• _Provided records_
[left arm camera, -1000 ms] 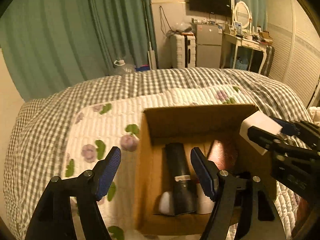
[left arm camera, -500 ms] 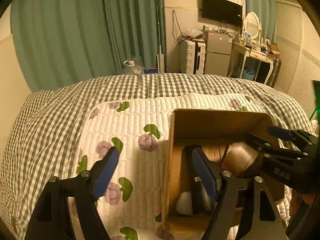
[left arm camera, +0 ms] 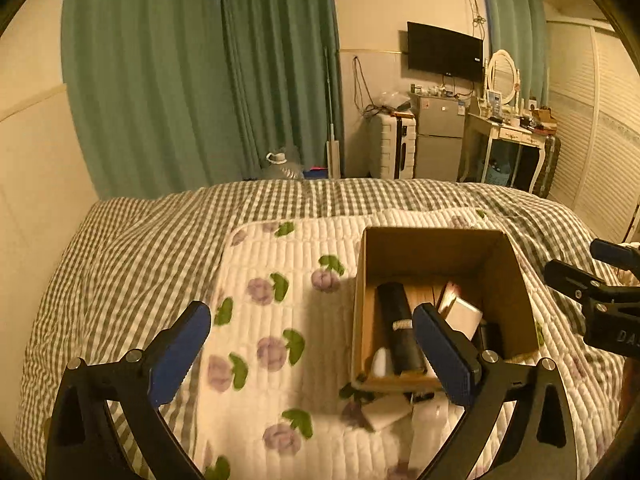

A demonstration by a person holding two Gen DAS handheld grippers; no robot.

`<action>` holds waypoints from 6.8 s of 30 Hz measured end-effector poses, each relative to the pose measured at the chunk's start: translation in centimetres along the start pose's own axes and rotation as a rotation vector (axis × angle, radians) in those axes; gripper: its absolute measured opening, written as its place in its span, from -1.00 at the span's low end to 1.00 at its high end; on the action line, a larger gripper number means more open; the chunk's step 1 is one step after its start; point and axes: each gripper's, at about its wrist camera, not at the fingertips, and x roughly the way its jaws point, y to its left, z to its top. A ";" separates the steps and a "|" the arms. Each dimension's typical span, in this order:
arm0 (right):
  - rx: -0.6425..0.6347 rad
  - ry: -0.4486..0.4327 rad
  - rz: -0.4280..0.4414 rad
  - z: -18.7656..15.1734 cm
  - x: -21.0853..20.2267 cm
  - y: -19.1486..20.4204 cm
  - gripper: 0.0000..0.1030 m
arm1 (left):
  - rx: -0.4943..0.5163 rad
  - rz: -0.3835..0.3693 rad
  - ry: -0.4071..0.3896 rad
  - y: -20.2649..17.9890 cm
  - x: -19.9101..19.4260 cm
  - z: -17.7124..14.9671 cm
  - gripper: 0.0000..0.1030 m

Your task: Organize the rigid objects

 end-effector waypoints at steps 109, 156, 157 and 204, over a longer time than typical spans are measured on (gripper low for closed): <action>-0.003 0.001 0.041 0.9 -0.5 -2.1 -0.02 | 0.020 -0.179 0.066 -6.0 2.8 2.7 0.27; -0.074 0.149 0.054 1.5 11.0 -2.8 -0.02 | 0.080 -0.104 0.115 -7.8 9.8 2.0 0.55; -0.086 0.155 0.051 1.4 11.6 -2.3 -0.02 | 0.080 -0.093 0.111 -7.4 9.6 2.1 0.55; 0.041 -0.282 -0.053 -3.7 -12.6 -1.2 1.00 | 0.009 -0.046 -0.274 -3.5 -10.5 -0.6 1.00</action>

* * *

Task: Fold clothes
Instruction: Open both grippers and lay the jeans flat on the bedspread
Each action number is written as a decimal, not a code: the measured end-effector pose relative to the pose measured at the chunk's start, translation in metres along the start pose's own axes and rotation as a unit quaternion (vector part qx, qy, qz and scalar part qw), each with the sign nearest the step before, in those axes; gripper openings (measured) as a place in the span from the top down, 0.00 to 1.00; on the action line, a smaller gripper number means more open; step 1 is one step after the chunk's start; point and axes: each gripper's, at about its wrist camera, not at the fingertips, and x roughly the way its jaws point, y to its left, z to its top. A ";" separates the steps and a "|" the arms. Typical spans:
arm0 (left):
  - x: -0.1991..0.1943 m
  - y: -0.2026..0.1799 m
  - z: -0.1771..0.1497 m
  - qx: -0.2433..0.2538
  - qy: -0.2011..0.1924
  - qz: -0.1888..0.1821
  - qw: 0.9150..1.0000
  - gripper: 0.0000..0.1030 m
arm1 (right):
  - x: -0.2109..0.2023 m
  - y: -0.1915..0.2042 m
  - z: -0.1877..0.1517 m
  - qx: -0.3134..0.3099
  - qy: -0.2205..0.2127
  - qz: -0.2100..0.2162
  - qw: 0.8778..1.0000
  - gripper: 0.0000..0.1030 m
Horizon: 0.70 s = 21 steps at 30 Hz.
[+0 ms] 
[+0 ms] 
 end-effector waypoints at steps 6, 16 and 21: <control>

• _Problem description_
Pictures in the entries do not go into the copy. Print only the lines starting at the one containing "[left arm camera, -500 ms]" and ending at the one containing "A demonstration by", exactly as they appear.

• _Answer space_
[left arm camera, -500 ms] 
[left arm camera, +0 ms] 

A demonstration by a person holding two Gen DAS handheld grippers; no robot.

Work on the answer has been completed.